Start of Source data

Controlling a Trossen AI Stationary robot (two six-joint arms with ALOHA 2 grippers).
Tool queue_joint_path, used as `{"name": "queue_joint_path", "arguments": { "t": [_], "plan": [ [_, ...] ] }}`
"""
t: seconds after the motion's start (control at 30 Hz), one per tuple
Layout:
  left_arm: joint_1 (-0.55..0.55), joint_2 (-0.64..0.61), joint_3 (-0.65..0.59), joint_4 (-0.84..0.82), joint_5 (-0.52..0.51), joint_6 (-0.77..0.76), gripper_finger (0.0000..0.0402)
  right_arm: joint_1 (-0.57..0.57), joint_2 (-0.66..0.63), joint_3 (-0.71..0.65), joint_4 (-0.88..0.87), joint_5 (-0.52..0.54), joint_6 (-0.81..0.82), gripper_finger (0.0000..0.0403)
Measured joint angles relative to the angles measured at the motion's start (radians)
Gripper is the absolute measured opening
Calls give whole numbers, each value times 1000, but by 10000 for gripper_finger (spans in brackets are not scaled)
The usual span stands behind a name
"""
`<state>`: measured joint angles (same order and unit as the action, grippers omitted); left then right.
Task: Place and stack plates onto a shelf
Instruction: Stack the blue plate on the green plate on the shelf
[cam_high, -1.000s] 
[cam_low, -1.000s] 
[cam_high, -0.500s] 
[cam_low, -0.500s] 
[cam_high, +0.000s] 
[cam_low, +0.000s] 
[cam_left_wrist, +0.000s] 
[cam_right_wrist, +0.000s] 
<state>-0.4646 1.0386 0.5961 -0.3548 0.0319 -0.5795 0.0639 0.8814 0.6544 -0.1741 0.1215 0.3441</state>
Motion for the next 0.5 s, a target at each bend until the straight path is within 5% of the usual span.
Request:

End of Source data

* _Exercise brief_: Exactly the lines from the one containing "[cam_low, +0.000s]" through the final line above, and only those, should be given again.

* _Reply_:
[cam_low, +0.000s] 
[cam_left_wrist, +0.000s] 
[cam_right_wrist, +0.000s] 
<state>-0.4646 1.0386 0.5961 -0.3548 0.0319 -0.5795 0.0639 0.8814 0.6544 -0.1741 0.1215 0.3441</state>
Motion for the next 0.5 s, a target at each bend until the straight path is within 5% of the usual span.
Request:

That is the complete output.